1997’de, giyim indirimi yapan Tati’nin Paris’teki bir görevi, tutkularını daha yüksek bir düzeye taşıması için ona ilham verdi. kendini farklılaştırmak sidibe ve Keitayapay karakterlerin rollerine tamamen kaydığı renkli, sahnelenmiş otoportrelerde çalıştı: bir iş adamı, orta sınıf bir kadın, bir rockçı. “70’lerin özgür Amerikalısı” olarak poz verdiği birinde yüzünü ruj ve göz kalemi ile boyadı, tırnaklarını maviye boyadı ve parlak desenli patchwork bir ceket, inci kolyeler, hasır şapka ve mor stiletto giydi. kadın güveninin uzun bir atışıyla topuklu ayakkabılar.


Kendisini “Afrika’yı sömürgecilere satan şef” olarak tasvir etmesi daha da cesurca. Fosso, Kongo’daki Mobutu Sese Seko gibi çağdaş Afrika diktatörlerinin sahte kabile kostümlerini benimsiyor, ancak ucuz ikame versiyonlarda (taklit leopar derileri, turist hatırası altın takılar, baldırında bir bilezik ve ayak parmağı halkası), Fosso bir buket ayçiçeği tutuyor, dikizliyor beyaz tasarımcı güneş gözlüklerinin arkasından anlaşılmaz bir şekilde. Yerde ve duvarlarda cesur desenli kumaşlarla kaplı bir odada, çıplak ayakları bir Kuba bezinin üzerinde, zenginliğinin bir kanıtı olarak gururla sergilediği bir çift kırmızı terlikle birlikte.


Hem renkli hem de siyah beyaz olarak çekilen sonraki dizilerde Fosso, “African Spirits” (2008) ve “ALLONZENFANS” dizisinde (Martin Luther King Jr., Muhammed Ali, Haile Selassie) kendisini olağanüstü siyah adamlar olarak tasvir etti. 2013) sömürge ordusunda Afrikalı askerler olarak. Kara Papa (2017) için, Papa’nın Roma’daki resmi terzisi Gammarelli’den aldığı otantik papalık kıyafeti giydi. Afrika’daki çok sayıda Katolik olmasına rağmen (Fosso’nun kendisi Katoliktir), hiçbir zaman siyah bir papa olmadığını vurguladı.

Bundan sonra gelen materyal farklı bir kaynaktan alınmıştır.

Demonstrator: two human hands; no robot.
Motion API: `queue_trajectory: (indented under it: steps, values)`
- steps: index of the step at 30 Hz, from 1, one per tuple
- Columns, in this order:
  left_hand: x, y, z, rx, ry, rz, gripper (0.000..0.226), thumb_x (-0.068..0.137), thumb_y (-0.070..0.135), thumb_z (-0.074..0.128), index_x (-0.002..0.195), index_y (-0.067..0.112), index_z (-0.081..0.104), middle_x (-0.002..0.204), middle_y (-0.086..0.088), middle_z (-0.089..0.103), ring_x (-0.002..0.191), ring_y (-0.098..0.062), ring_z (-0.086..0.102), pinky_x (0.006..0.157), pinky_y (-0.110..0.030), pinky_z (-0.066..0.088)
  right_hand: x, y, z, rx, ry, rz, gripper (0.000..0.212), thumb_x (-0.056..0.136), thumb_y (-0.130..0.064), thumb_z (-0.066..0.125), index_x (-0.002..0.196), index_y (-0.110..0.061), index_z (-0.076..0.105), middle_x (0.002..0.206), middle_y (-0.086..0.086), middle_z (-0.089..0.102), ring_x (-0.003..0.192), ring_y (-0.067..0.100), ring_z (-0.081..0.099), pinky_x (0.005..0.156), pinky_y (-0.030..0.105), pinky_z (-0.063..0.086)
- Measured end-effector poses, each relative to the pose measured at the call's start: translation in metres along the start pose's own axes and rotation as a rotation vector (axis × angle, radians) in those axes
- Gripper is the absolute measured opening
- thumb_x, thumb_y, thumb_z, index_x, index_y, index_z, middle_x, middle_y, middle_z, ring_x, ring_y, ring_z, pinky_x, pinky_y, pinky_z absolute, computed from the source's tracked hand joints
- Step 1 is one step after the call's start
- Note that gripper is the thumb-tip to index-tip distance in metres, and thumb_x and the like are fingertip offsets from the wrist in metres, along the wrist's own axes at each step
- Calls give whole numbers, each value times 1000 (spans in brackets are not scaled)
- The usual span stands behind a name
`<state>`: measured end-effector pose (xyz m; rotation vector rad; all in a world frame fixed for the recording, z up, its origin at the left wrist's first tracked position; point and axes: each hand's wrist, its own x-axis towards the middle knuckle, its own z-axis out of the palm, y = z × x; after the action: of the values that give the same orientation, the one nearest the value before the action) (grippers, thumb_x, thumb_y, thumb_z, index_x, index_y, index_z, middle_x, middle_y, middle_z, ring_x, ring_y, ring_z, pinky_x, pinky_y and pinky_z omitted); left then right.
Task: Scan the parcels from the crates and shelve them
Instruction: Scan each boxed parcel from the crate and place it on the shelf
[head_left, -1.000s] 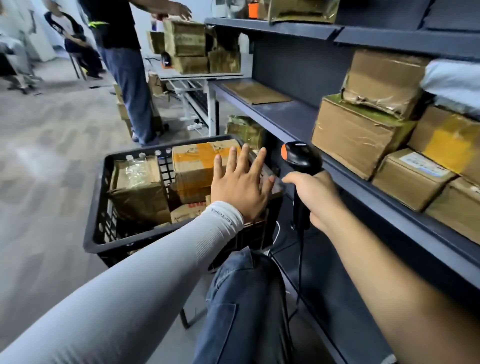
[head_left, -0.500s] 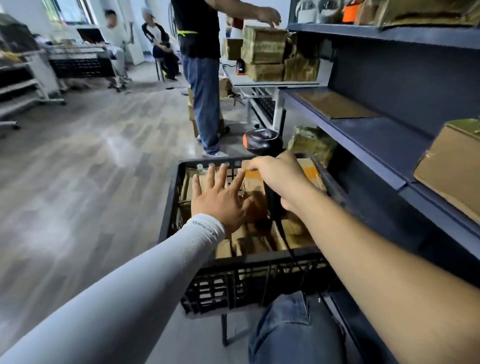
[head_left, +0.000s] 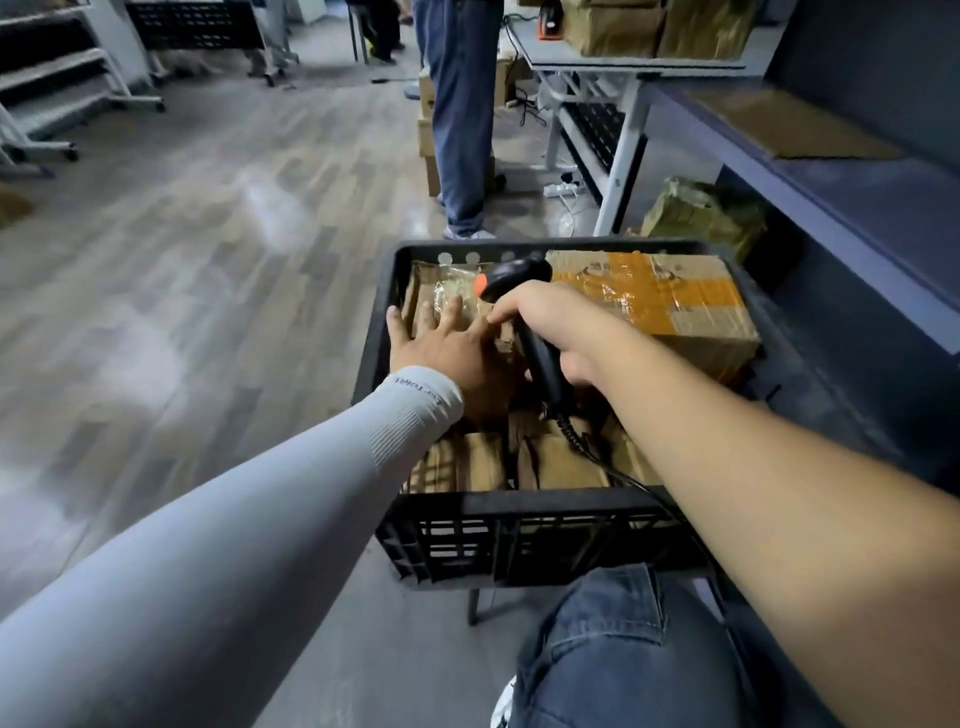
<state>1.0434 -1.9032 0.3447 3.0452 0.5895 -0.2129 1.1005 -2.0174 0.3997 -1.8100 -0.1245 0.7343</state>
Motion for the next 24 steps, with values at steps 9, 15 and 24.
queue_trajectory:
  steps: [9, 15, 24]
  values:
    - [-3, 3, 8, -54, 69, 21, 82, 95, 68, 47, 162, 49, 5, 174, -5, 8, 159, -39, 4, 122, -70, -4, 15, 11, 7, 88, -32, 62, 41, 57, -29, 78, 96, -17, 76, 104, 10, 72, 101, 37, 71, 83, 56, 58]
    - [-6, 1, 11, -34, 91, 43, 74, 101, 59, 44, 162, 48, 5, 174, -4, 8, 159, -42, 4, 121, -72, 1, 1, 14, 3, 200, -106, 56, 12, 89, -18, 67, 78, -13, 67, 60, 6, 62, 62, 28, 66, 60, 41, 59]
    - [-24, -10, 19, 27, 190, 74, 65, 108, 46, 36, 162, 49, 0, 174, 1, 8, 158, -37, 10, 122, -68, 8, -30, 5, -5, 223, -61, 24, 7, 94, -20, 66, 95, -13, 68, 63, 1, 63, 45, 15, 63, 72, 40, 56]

Fosso’nun farklı kimlikleri kabul etmesi, genellikle Cindy Sherman’ın çalışmalarıyla karşılaştırılır, ancak o çığır açan Film Stills’ine 1977’de, kendi otoportrelerine başladıktan iki yıl sonra başlamadı. “Rock Yıldızı (Karakter Sahipliği), Arjantinli sanatçı tarafından David Lamelas, 1974 yılında kendini gitarist olarak fotoğraflayan Fosso’nun en başta çektiği görüntülere yaklaşıyor. Ancak Bangui’de herhangi bir çağdaş Batılı sanatçı tanımıyordu.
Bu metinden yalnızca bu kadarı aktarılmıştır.